• Action item
Every line holding the string "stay" is to be copied from the entries below.

• Data shown
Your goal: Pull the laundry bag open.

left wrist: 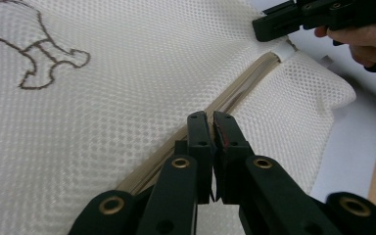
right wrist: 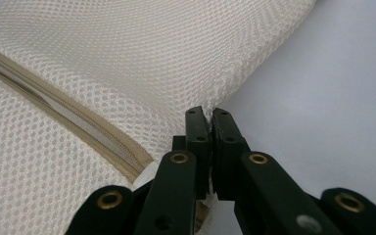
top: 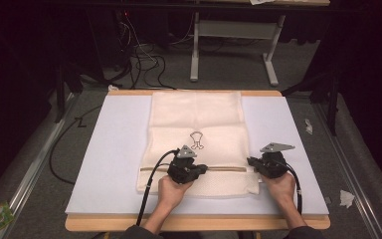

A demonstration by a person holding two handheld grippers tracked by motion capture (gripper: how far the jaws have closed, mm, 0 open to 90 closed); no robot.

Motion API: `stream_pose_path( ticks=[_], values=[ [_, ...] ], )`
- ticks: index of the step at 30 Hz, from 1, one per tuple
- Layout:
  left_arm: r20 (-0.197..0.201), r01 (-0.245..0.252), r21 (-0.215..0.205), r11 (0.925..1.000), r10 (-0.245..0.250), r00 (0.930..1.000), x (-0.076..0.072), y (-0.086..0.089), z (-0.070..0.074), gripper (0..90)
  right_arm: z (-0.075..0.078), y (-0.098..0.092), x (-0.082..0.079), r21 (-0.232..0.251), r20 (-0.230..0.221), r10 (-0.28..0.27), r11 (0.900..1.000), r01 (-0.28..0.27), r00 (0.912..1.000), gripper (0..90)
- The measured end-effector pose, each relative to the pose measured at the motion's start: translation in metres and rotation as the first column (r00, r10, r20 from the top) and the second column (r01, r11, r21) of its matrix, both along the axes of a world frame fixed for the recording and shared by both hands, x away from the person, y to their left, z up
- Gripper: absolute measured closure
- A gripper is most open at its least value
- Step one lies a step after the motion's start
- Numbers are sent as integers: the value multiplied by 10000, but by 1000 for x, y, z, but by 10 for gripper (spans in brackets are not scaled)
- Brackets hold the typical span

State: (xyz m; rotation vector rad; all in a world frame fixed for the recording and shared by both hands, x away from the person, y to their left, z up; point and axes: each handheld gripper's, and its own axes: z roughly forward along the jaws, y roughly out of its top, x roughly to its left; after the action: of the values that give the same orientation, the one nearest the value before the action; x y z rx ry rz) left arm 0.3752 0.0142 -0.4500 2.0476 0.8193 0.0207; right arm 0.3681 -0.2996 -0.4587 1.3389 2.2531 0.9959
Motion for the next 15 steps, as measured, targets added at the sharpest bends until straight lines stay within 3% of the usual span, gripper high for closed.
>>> stream_pose_path(
  ticks=[8,15],
  values=[
    [300,-137,208,9997,131,9995,-3,4,5,872,2,1,-1,24,73,35,10000,-35,10000,887],
    [276,-258,250,9994,251,9993,-5,17,10,872,0,1,-2,95,56,86,9999,-86,9999,886]
  ],
)
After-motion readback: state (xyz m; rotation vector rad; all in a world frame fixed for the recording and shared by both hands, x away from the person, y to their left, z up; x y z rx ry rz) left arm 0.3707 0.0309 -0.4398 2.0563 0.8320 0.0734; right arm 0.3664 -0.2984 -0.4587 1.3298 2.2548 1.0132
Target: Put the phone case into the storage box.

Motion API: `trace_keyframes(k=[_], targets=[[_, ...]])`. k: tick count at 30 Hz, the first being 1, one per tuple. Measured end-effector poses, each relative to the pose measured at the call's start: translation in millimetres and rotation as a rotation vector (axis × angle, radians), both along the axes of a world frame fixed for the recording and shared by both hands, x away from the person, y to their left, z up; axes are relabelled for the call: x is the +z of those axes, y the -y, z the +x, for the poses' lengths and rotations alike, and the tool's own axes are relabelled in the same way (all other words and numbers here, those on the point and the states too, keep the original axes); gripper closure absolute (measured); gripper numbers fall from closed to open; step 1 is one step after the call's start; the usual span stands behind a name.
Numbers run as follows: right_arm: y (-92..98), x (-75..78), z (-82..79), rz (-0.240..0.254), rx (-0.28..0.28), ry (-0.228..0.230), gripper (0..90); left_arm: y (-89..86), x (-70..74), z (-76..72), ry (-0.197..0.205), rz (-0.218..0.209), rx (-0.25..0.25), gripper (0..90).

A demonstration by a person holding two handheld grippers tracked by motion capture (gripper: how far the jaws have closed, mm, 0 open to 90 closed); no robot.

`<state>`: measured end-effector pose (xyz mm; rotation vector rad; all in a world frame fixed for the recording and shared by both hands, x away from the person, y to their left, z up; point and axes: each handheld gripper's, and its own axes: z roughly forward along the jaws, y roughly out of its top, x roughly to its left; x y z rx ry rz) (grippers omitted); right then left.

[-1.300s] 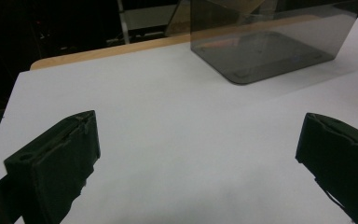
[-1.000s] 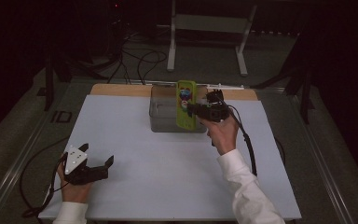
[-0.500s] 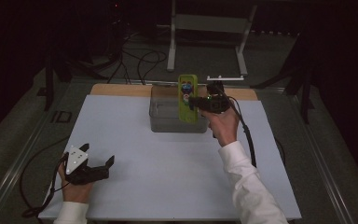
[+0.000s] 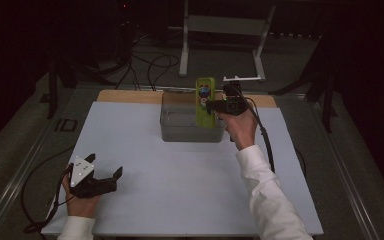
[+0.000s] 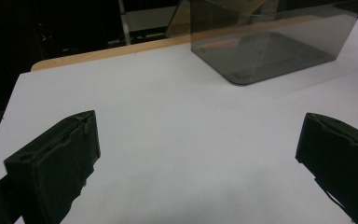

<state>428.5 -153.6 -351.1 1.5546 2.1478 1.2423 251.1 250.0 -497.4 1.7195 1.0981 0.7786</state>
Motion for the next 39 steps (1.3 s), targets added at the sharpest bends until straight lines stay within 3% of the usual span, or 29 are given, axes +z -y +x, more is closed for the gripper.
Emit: trace_keyframes(k=[27,39], targets=[[4.1,-12.6,25.3,-0.054,-0.058,-0.083,77.7,0.6,-0.1,-0.9,0.004,0.0,0.004,0.0],[0.3,-3.1,37.9,-0.091,-0.079,-0.103,77.8,0.0,0.1,-1.3,0.005,-0.002,0.007,0.0]])
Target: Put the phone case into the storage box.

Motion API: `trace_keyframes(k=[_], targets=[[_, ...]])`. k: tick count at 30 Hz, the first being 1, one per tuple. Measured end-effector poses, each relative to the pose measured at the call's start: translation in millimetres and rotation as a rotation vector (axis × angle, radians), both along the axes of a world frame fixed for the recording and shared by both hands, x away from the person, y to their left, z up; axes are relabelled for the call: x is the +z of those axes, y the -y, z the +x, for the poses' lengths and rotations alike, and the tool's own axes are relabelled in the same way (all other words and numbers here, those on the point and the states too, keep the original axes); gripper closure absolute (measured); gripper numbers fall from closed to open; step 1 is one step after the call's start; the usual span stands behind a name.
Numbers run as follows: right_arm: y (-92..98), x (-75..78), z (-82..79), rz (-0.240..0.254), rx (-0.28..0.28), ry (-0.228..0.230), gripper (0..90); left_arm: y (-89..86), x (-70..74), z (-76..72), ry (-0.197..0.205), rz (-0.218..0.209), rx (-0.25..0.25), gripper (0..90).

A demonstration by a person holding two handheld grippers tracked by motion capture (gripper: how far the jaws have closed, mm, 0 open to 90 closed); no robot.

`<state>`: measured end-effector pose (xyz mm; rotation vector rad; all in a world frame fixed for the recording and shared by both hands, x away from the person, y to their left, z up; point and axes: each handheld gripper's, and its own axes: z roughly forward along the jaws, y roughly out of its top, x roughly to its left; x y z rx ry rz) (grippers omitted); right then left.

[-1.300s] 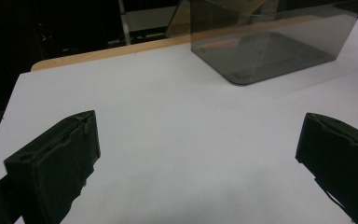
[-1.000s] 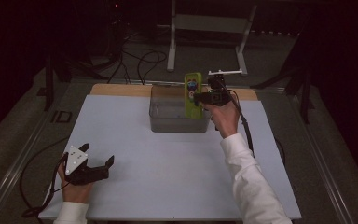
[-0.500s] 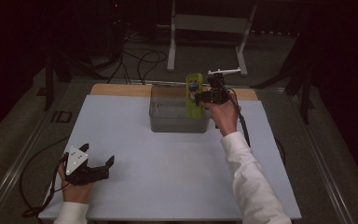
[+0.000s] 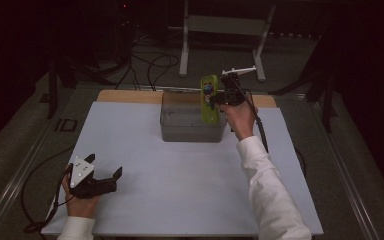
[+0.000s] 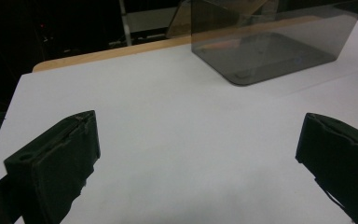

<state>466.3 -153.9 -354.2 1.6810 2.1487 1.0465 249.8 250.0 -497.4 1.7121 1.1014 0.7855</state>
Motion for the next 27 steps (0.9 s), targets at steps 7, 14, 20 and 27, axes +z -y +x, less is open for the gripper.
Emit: trace_keyframes(k=[7,14,20,27], targets=[[-1.3,-2.8,8.1,-0.024,-0.009,-0.016,77.8,-0.8,0.5,-0.4,0.002,-0.002,0.001,0.0],[1.6,-11.7,17.3,-0.025,-0.037,-0.061,77.8,-0.7,0.7,-1.0,0.007,0.0,0.003,0.0],[2.8,-18.3,23.7,-0.029,-0.049,-0.089,77.8,-0.5,0.8,-1.3,0.009,-0.001,0.002,0.0],[4.7,-26.4,31.3,-0.041,-0.068,-0.117,77.7,-0.7,1.4,-2.1,0.016,-0.004,0.002,0.0]])
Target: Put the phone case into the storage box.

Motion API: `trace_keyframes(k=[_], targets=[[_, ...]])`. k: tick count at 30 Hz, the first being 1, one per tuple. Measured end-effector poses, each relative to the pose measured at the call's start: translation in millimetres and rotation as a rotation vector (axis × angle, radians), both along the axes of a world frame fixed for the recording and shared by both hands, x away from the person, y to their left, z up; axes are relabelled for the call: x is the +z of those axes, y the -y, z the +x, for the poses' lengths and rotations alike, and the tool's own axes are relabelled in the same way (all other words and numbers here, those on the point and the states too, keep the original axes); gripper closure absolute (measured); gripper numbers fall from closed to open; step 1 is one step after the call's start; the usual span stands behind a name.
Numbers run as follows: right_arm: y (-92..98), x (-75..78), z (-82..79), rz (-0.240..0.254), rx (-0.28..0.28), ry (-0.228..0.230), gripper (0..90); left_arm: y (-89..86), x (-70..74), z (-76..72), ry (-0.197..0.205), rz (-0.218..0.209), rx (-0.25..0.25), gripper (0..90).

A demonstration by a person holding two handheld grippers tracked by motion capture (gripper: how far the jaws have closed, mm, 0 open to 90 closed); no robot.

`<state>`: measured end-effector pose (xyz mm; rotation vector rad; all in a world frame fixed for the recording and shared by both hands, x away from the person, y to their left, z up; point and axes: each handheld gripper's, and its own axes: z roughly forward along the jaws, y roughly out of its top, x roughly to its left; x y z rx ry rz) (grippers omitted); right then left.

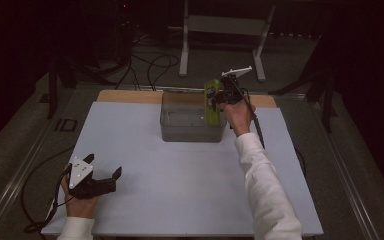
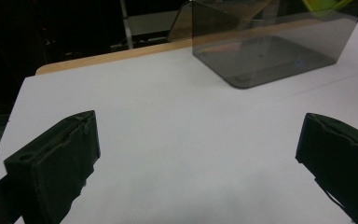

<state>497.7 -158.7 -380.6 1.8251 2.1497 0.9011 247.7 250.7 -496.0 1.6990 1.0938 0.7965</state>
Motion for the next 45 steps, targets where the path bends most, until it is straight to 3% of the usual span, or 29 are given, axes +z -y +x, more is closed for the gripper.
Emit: trace_keyframes(k=[10,45], targets=[[3.2,-12.7,11.6,-0.025,-0.025,-0.032,77.7,-0.6,0.8,-1.5,0.008,-0.002,-0.001,0.0],[2.1,-36.5,27.6,-0.106,-0.05,-0.129,77.7,-0.9,0.4,-1.0,0.007,-0.011,-0.006,0.0]])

• Task response
Motion for the next 15 steps, as measured, targets added at the sharpest bends until straight lines stay within 3% of the usual span, gripper high for closed.
Motion for the next 39 steps (1.3 s), targets added at the sharpest bends until straight lines stay within 3% of the usual span, or 29 are given, axes +z -y +x, more is closed for the gripper.

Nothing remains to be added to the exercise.